■ Assignment
Within the entries below, count the lines that hold the string "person" and give only that number.

----------

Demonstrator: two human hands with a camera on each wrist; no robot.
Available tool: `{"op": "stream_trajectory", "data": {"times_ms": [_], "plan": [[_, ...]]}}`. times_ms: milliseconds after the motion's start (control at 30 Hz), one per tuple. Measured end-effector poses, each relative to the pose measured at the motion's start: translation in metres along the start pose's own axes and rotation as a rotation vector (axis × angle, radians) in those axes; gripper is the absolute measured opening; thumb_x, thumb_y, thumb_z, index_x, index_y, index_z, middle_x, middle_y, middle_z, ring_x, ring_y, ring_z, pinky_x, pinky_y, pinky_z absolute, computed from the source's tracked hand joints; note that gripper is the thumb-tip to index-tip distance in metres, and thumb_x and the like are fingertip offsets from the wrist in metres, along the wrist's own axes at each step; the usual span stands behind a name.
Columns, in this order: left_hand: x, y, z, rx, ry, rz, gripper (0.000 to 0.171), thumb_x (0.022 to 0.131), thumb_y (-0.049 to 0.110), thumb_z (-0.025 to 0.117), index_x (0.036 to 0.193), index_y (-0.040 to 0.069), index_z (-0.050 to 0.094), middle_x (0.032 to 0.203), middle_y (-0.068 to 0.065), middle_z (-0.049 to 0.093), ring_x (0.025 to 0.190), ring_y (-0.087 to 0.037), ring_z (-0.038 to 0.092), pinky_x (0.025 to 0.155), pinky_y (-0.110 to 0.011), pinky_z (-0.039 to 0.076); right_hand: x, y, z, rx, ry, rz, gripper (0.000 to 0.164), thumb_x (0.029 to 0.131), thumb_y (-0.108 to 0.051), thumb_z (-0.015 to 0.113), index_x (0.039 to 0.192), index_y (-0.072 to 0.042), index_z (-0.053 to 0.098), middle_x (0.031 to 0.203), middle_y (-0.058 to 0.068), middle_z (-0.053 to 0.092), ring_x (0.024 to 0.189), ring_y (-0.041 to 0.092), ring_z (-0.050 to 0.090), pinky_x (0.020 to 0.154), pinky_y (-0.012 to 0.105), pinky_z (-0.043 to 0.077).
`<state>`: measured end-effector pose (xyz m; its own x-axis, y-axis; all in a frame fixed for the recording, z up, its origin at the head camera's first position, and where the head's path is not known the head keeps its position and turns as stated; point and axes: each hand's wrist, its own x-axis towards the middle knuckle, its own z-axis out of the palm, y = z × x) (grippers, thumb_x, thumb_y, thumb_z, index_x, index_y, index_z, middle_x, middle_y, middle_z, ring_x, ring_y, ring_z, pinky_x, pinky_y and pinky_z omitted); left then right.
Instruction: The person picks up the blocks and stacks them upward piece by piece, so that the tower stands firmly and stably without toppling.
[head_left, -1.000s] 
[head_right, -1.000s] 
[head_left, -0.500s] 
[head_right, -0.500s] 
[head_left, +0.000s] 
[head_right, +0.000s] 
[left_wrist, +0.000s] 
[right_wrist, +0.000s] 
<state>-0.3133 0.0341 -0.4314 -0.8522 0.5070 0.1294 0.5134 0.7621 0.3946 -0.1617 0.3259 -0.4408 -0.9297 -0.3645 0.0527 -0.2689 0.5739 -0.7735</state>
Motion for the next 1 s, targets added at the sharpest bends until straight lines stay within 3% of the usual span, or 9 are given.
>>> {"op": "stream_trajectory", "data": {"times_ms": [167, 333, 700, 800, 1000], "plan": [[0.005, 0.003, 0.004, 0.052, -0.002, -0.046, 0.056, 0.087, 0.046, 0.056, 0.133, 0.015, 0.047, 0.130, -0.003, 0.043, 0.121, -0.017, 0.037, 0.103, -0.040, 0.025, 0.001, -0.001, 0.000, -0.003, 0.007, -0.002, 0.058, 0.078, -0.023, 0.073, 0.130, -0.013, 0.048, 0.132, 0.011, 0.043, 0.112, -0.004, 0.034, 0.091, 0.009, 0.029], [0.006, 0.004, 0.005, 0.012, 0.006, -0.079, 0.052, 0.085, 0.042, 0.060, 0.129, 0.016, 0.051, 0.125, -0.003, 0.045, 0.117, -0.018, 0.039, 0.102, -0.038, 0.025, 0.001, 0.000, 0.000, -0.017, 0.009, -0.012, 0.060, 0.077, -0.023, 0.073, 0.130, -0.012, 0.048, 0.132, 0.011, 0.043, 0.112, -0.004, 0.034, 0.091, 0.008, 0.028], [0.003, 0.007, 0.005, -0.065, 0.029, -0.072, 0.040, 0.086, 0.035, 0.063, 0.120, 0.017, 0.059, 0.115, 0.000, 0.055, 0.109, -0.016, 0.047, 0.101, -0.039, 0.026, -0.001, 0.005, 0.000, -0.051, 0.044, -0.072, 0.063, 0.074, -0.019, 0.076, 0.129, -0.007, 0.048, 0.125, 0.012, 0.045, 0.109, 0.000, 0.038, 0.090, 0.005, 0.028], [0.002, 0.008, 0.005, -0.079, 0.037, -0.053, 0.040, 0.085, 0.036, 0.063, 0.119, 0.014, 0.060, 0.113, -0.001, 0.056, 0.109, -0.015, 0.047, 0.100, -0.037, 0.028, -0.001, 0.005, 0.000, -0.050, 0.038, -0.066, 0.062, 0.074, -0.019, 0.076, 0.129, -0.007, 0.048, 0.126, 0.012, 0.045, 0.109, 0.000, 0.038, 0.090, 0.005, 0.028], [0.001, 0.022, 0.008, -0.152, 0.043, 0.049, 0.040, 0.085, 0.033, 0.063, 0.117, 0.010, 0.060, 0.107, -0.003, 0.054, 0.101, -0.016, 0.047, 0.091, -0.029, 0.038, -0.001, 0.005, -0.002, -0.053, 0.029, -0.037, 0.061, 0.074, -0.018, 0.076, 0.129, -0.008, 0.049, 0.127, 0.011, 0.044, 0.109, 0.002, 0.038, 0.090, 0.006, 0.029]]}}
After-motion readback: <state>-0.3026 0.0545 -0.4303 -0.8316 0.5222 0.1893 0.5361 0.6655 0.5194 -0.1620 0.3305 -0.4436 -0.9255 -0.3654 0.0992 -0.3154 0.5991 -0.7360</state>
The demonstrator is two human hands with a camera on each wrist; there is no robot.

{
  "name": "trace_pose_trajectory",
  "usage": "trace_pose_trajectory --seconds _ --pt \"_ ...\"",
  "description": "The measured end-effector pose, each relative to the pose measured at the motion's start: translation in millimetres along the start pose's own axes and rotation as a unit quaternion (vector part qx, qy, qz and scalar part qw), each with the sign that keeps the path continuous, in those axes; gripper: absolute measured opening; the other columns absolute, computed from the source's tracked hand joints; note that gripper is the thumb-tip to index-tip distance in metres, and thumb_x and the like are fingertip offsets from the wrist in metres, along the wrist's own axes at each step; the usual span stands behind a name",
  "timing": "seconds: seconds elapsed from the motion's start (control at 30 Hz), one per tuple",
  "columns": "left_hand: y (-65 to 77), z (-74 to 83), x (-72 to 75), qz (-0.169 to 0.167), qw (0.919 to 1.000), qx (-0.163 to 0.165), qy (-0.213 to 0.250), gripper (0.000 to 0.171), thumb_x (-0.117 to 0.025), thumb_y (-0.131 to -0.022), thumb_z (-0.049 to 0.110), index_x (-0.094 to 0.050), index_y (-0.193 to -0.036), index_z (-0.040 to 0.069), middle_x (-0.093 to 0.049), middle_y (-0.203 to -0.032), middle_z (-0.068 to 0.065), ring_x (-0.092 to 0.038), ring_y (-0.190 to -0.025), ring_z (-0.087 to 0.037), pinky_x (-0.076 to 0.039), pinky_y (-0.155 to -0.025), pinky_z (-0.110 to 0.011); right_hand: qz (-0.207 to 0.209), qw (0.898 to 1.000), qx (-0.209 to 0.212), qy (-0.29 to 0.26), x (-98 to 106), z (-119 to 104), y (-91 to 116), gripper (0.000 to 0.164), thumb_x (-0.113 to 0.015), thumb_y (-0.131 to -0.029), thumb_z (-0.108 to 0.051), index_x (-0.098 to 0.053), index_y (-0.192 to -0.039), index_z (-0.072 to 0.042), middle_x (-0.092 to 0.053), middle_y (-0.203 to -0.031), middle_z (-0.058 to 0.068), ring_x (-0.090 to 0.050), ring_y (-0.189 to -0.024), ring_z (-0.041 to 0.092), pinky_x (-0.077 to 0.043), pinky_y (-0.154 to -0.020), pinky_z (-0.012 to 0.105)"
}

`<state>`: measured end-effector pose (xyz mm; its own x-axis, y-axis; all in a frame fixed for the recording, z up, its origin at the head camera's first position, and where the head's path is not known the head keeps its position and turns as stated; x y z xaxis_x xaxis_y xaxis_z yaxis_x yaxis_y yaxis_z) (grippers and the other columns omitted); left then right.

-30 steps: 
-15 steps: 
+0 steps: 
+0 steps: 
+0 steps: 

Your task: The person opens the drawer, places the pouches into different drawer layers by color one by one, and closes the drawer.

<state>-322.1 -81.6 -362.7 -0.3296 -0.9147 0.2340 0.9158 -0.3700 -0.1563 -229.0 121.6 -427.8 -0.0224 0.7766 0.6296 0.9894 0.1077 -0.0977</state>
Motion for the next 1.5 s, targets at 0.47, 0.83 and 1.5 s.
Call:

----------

■ Finished task
2